Les États-Unis ont appelé au retour de l’Autorité palestinienne internationalement reconnue, que le Hamas a chassée de Gaza en 2007, et à des efforts renouvelés pour établir un État palestinien indépendant en Cisjordanie occupée et à Gaza. L'Autorité palestinienne, basée en Cisjordanie a d'ailleurs récemment nommé un nouveau Premier ministre pour répondre aux appels américains à la réforme.

Mais Bejamin Netanyahu s’oppose à la création d’un État palestinien et à tout rôle de l’Autorité palestinienne. Pendant ce temps, les pays donateurs sont peu disposés à contribuer à la reconstruction sans consensus politique. Les Émirats arabes unis, par exemple, affirment qu’ils ne financeront pas la reconstruction sans une approche viable à deux États.

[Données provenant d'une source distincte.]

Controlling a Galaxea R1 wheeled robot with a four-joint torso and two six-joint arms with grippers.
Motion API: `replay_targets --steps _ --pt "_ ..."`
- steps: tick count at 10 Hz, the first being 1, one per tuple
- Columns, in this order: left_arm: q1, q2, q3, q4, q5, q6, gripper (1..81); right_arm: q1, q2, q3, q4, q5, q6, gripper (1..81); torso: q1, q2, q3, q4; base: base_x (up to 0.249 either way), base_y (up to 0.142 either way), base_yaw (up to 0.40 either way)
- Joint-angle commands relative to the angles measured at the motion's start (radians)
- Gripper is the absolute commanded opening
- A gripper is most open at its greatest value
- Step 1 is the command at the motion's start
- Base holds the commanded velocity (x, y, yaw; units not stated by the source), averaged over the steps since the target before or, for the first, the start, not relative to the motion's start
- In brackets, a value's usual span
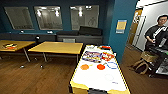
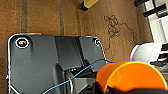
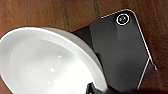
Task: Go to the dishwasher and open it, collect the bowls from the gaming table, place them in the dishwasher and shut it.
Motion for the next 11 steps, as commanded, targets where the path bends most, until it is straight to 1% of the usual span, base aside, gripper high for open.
replay_targets --steps 1,3,5,8,11 --pt "-0.031 0.02 -0.067 0.017 0.016 0.008 1.0 0.037 0.004 -0.016 -0.034 -0.045 -0.003 1.0 0.001 0.0 0.0 0.0 -0.139 0.0 0.0" --pt "-0.025 0.04 -0.084 0.018 0.016 0.01 1.0 0.037 0.011 -0.014 -0.046 -0.048 -0.005 1.0 0.001 0.0 0.0 0.0 -0.139 0.0 0.0" --pt "-0.017 0.046 -0.088 0.03 0.016 0.008 1.0 0.037 0.018 -0.019 -0.048 -0.052 -0.005 1.0 0.001 0.0 0.0 0.0 -0.139 0.0 0.0" --pt "-0.011 0.081 -0.153 0.03 0.016 0.008 1.0 0.035 0.019 -0.022 -0.058 -0.052 -0.005 1.0 0.001 0.0 0.0 0.0 -0.139 0.0 0.0" --pt "-0.011 0.086 -0.159 0.037 0.016 0.008 1.0 0.035 0.021 -0.027 -0.06 -0.052 -0.005 1.0 0.001 -0.001 0.0 0.0 -0.125 0.0 0.0"
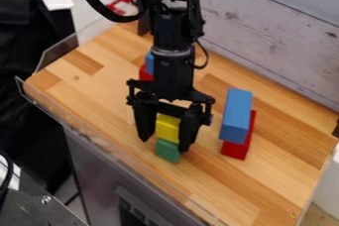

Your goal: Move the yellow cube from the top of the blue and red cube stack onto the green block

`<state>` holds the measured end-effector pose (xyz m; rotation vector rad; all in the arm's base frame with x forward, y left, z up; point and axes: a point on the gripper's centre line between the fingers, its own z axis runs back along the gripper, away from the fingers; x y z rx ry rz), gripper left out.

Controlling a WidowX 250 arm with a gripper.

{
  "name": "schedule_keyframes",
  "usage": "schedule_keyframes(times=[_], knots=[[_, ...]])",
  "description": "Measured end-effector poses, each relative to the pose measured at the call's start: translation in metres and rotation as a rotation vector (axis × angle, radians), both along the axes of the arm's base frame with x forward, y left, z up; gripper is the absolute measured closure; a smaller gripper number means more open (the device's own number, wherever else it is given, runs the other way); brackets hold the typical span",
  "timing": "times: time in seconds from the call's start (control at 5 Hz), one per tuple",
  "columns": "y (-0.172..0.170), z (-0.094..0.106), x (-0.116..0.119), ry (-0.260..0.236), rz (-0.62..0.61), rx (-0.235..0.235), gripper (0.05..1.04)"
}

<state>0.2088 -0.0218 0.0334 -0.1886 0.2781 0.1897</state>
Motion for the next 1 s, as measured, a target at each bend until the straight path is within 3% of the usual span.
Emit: schedule_keyframes(times=[0.2,0.6,0.8,1.0], knots=[[0.001,0.008,0.003,-0.034,0.020,0.013,0.075],[0.011,0.075,0.025,-0.227,0.003,0.093,0.084],[0.019,0.079,0.050,-0.257,-0.083,0.107,0.084],[0.030,0.068,0.067,-0.254,-0.083,0.129,0.084]])
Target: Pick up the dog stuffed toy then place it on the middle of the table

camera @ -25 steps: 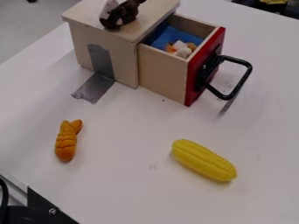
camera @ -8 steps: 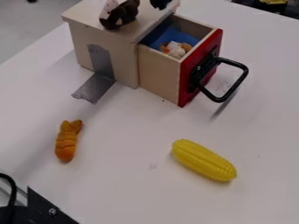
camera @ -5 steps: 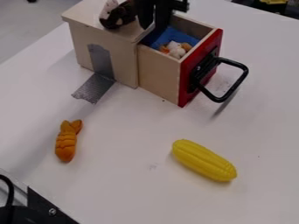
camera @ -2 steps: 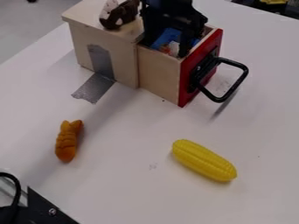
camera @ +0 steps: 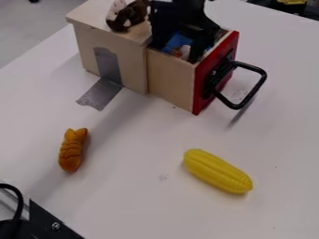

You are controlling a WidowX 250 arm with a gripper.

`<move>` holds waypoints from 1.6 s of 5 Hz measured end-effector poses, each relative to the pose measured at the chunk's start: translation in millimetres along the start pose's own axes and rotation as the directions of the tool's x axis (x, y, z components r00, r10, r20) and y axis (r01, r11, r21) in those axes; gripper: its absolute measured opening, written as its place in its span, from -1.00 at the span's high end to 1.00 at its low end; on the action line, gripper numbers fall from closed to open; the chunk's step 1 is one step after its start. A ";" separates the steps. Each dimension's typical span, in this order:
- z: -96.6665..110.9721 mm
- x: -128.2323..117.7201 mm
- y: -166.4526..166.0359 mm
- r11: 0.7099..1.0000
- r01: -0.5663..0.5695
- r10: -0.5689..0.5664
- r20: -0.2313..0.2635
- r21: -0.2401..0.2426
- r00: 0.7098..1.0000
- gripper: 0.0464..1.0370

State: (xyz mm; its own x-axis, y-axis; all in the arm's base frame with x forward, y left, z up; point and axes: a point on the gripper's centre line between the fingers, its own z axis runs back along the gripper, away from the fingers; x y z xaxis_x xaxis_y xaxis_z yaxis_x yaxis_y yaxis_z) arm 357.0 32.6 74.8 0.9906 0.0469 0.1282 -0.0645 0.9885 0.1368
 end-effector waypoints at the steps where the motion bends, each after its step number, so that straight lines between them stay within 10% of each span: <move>1: -12.0 -5.0 -3.7 1.000 -0.013 0.013 -0.015 -0.013 1.000 -0.92; 3: -17.0 -4.5 -11.1 0.999 -0.028 0.027 -0.015 -0.045 1.000 -0.82; 6: -20.3 -10.0 -15.0 0.998 -0.045 0.042 -0.051 -0.055 0.998 0.72; 8: 24.8 -4.6 -1.8 0.998 -0.036 0.036 -0.003 -0.053 0.999 0.93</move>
State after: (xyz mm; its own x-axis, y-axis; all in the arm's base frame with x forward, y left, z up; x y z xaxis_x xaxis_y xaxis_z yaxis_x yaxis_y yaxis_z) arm 349.5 27.1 98.4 0.9881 0.0829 0.1297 -0.0937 0.9924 0.0797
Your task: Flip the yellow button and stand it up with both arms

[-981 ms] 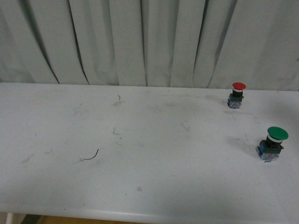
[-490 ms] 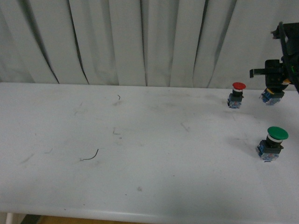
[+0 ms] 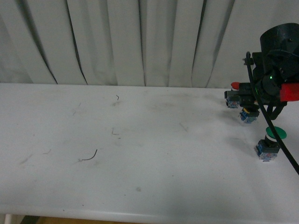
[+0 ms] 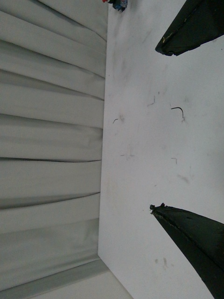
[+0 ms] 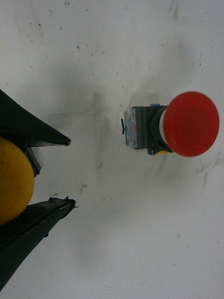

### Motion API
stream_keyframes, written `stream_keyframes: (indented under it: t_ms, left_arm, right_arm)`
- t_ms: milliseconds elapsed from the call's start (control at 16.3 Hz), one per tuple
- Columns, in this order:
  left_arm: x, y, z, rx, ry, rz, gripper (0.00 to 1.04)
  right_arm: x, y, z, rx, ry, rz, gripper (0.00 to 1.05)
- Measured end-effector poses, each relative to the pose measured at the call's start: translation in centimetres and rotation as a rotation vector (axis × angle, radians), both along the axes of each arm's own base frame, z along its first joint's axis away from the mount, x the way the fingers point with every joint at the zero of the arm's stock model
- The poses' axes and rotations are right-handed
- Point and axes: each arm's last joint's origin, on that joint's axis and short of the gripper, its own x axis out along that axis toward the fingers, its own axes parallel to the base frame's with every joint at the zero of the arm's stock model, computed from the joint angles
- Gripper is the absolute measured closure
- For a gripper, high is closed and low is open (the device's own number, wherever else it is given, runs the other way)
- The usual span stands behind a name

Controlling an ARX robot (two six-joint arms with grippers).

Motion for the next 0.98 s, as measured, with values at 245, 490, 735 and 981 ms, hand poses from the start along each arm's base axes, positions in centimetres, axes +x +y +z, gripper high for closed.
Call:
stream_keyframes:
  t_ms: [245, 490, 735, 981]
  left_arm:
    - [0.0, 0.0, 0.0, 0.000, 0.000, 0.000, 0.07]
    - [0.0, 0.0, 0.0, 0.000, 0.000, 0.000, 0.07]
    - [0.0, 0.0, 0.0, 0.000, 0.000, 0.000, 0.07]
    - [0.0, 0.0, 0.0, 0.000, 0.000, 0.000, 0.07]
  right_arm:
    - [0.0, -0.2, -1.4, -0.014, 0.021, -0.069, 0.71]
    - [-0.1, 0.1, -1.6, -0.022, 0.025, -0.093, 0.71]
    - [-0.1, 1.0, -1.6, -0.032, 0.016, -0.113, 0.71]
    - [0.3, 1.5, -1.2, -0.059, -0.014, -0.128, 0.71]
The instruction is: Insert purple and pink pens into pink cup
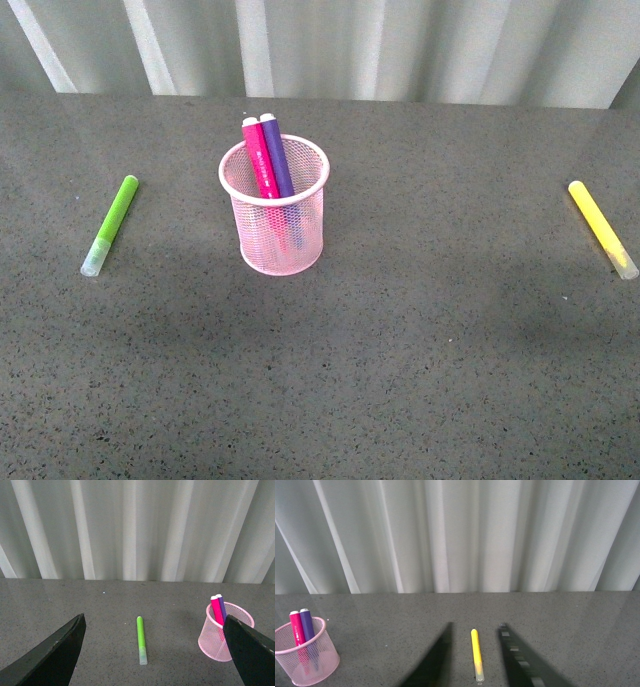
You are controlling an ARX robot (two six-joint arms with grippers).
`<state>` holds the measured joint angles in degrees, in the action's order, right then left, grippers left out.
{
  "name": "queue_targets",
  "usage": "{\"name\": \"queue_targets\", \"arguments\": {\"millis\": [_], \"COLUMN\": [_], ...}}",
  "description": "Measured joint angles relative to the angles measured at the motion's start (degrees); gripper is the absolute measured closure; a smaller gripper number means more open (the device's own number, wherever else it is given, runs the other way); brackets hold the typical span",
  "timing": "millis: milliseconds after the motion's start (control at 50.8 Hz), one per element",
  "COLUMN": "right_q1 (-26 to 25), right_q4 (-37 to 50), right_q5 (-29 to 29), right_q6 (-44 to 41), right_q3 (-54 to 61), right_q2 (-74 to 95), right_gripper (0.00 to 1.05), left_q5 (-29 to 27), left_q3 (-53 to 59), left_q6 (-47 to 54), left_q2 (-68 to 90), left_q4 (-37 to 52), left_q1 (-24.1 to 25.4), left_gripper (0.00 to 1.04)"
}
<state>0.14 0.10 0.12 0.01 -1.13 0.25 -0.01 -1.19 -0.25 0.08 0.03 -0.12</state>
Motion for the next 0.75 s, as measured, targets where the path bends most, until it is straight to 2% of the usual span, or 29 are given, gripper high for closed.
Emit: {"name": "queue_targets", "arguments": {"millis": [39,197,748], "right_q1": [0.0,0.0,0.0], "right_q4": [0.0,0.0,0.0], "right_q5": [0.0,0.0,0.0], "right_q6": [0.0,0.0,0.0], "right_q3": [0.0,0.0,0.0], "right_q2": [0.0,0.0,0.0], "right_gripper": [0.31,0.06,0.07], "left_q5": [0.0,0.0,0.0], "left_q3": [0.0,0.0,0.0], "left_q6": [0.0,0.0,0.0], "left_q2": [0.0,0.0,0.0], "left_q4": [0.0,0.0,0.0], "left_q1": [0.0,0.0,0.0], "left_gripper": [0.07,0.07,0.07]}}
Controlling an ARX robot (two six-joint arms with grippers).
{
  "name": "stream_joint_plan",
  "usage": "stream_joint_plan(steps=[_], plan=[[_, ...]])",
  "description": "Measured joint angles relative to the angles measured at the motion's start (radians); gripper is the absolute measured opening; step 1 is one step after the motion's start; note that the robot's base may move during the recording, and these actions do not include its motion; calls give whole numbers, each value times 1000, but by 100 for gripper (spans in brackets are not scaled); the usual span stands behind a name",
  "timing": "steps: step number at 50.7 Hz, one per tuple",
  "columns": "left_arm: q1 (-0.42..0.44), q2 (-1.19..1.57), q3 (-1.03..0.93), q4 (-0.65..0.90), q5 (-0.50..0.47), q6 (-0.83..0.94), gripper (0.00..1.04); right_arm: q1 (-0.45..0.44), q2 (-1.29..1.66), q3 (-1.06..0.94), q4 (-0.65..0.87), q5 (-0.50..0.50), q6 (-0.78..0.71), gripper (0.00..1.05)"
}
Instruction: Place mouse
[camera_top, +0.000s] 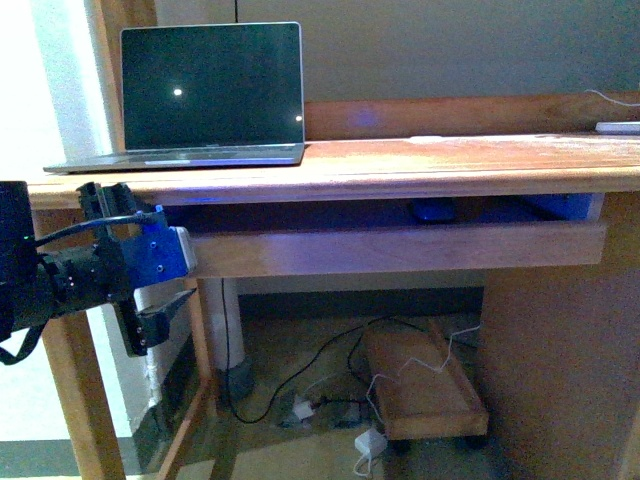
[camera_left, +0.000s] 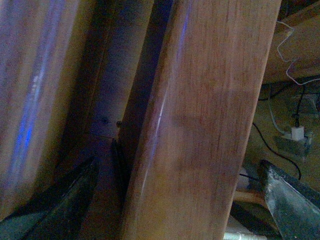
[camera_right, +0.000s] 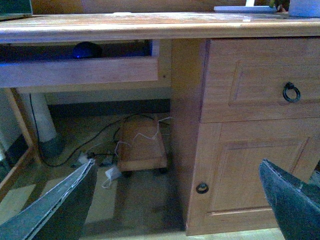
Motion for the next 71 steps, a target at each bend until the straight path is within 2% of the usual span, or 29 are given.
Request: stream_joint_plan(steps=[9,14,20,27,33,38,44,47,53,59,60,61,63,67,71], plan=[[-13,51,73,-108,11,12,97,0,0,0,0,0,0,97],[-19,41,76,-159,-14,1,97,0,0,0,0,0,0,97],[-31,-58,45,-396,-35,-78,97,0,0,0,0,0,0,97],[-31,-219,-85,-591,42,-215,97,0,0,0,0,0,0,97],[-44,-344,-227,-620,137,-330,97,0,0,0,0,0,0,97],[-77,-467,-365,-600,223,-519,97,0,0,0,0,0,0,97],[-102,-600,-487,-508,223,-803,97,0,0,0,0,0,0,97],[-119,-673,-529,-414,175,-981,97,0,0,0,0,0,0,97],[-154,-870,-575,-259,-5,-1352,97,0,0,0,0,0,0,97],[-188,-1083,-680,-251,-179,-1617,97,0,0,0,0,0,0,97],[-205,-1124,-699,-280,-254,-1615,95,0,0,0,0,0,0,97],[-215,-1144,-708,-300,-275,-1613,93,0,0,0,0,0,0,97],[-243,-1238,-753,-385,-476,-1582,86,0,0,0,0,0,0,97],[-247,-1420,-865,-507,-687,-1480,74,0,0,0,0,0,0,97],[-221,-1543,-948,-528,-755,-1419,63,0,0,0,0,2,0,97]])
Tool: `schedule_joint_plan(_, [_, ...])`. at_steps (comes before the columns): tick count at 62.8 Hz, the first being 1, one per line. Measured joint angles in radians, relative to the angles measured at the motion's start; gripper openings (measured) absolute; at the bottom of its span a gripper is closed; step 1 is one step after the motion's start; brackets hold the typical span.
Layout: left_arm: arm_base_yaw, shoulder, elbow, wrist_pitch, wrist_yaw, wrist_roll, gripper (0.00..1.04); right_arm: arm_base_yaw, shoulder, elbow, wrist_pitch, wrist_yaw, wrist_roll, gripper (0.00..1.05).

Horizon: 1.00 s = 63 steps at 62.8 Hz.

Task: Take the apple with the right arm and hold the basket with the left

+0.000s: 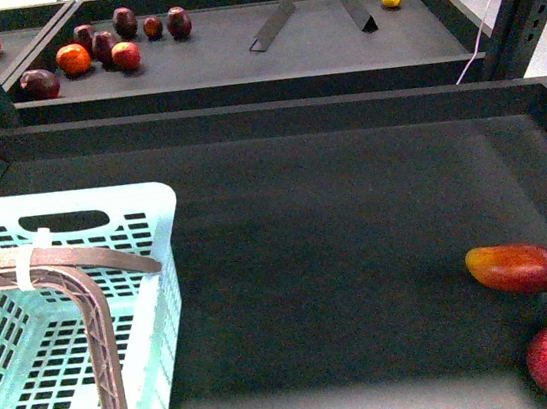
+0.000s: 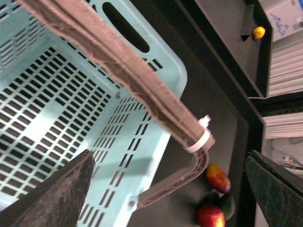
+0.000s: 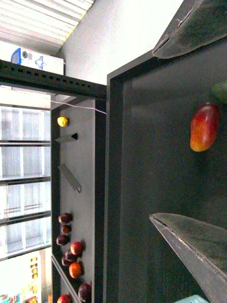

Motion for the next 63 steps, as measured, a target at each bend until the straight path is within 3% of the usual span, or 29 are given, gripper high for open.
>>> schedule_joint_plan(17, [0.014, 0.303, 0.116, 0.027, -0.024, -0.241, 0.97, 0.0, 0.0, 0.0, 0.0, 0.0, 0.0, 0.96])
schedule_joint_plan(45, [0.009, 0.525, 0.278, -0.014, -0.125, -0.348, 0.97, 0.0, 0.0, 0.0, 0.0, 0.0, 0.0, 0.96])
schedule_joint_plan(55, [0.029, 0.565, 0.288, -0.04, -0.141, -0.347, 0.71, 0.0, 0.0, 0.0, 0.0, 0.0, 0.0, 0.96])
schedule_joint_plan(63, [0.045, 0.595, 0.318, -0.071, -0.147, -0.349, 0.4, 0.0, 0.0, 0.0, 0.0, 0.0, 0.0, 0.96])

Ofer Shelah, un ancien député qui est aujourd’hui chercheur à l’Institut israélien d’études sur la sécurité nationale, a déclaré que les succès sur le champ de bataille n’ont "presque aucun sens" sans une vision diplomatique."La véritable menace pour le Hamas ne sera pas les chars ou les avions de guerre israéliens. C’est une alternative à la vie dans la Gaza d’après-guerre", a-t-il déclaré.